= What needs to be done =
Would you restate the entries below exactly, keeping every line?

= Supplied material =
═══

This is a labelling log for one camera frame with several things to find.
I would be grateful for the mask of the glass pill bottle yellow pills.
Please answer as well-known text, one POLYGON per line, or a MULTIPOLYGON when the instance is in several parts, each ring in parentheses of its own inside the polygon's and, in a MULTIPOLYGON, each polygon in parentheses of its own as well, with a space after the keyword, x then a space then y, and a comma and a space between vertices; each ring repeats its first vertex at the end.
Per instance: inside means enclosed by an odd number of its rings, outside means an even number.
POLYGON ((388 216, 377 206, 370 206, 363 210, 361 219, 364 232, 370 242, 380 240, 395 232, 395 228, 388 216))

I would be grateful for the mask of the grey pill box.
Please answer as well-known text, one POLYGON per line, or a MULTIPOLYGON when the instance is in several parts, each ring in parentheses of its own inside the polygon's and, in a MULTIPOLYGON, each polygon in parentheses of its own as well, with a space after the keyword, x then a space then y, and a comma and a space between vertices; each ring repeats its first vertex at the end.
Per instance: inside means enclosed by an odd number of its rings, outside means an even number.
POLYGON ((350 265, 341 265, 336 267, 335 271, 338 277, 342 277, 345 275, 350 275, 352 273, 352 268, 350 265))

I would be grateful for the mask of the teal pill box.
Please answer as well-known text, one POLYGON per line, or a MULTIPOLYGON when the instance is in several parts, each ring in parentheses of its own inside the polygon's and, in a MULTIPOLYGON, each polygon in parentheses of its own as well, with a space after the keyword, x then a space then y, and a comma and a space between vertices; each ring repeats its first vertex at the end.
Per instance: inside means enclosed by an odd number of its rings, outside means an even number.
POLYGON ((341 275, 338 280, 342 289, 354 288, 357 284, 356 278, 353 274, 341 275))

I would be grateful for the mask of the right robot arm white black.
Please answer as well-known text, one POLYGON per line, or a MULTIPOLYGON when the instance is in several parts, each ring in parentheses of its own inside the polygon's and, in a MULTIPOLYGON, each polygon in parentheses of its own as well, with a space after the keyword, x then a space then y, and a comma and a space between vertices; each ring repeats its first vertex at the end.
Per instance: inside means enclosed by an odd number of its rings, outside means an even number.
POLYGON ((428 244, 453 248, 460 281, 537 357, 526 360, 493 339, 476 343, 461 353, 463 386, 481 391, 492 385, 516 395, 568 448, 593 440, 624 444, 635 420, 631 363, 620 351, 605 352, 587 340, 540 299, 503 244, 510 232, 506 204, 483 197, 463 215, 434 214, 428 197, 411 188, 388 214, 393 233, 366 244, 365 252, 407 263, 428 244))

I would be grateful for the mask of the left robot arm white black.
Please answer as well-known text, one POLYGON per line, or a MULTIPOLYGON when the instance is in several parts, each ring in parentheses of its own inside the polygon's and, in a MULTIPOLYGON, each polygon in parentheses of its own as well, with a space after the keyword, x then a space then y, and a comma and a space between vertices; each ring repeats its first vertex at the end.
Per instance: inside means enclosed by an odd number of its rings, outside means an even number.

═══

= Output of the exercise =
This is a labelling log for one camera frame with several things to find.
I would be grateful for the mask of the glass pill bottle yellow pills.
Please answer as well-known text, one POLYGON per line, or a MULTIPOLYGON when the instance is in several parts, each ring in parentheses of its own inside the polygon's and, in a MULTIPOLYGON, each polygon in parentheses of its own as well, with a space after the keyword, x then a space then y, and a comma and a space between vertices; each ring repeats its first vertex at the end.
Per instance: inside means enclosed by an odd number of its rings, outside means an even number.
POLYGON ((388 216, 377 206, 370 206, 363 210, 361 219, 364 232, 370 242, 380 240, 395 232, 395 228, 388 216))

I would be grateful for the mask of the grey pill box.
Please answer as well-known text, one POLYGON per line, or a MULTIPOLYGON when the instance is in several parts, each ring in parentheses of its own inside the polygon's and, in a MULTIPOLYGON, each polygon in parentheses of its own as well, with a space after the keyword, x then a space then y, and a comma and a space between vertices; each ring repeats its first vertex at the end.
Per instance: inside means enclosed by an odd number of its rings, outside means an even number.
POLYGON ((350 265, 341 265, 336 267, 335 271, 338 277, 342 277, 345 275, 350 275, 352 273, 352 268, 350 265))

I would be grateful for the mask of the teal pill box.
Please answer as well-known text, one POLYGON per line, or a MULTIPOLYGON when the instance is in several parts, each ring in parentheses of its own inside the polygon's and, in a MULTIPOLYGON, each polygon in parentheses of its own as well, with a space after the keyword, x then a space then y, and a comma and a space between vertices; each ring repeats its first vertex at the end.
Per instance: inside means enclosed by an odd number of its rings, outside means an even number.
POLYGON ((341 275, 338 280, 342 289, 354 288, 357 284, 356 278, 353 274, 341 275))

I would be grateful for the mask of the right robot arm white black.
Please answer as well-known text, one POLYGON per line, or a MULTIPOLYGON when the instance is in several parts, each ring in parentheses of its own inside the polygon's and, in a MULTIPOLYGON, each polygon in parentheses of its own as well, with a space after the keyword, x then a space then y, and a comma and a space between vertices; each ring repeats its first vertex at the end.
Per instance: inside means enclosed by an odd number of its rings, outside means an even number.
POLYGON ((428 244, 453 248, 460 281, 537 357, 526 360, 493 339, 476 343, 461 353, 463 386, 481 391, 492 385, 516 395, 568 448, 593 440, 624 444, 635 420, 631 363, 620 351, 605 352, 587 340, 540 299, 503 244, 510 232, 506 204, 483 197, 463 215, 434 214, 428 197, 411 188, 388 214, 393 233, 366 244, 365 252, 407 263, 428 244))

I would be grateful for the mask of the left robot arm white black.
Please answer as well-known text, one POLYGON per line, or a MULTIPOLYGON when the instance is in several parts, each ring in parentheses of its own inside the polygon's and, in a MULTIPOLYGON, each polygon in parentheses of its own as well, with a space after the keyword, x then a space then y, and a comma and a space between vertices; each ring repeats its first vertex at the end.
Per instance: inside means enclosed by an odd number of its rings, outside means an even number.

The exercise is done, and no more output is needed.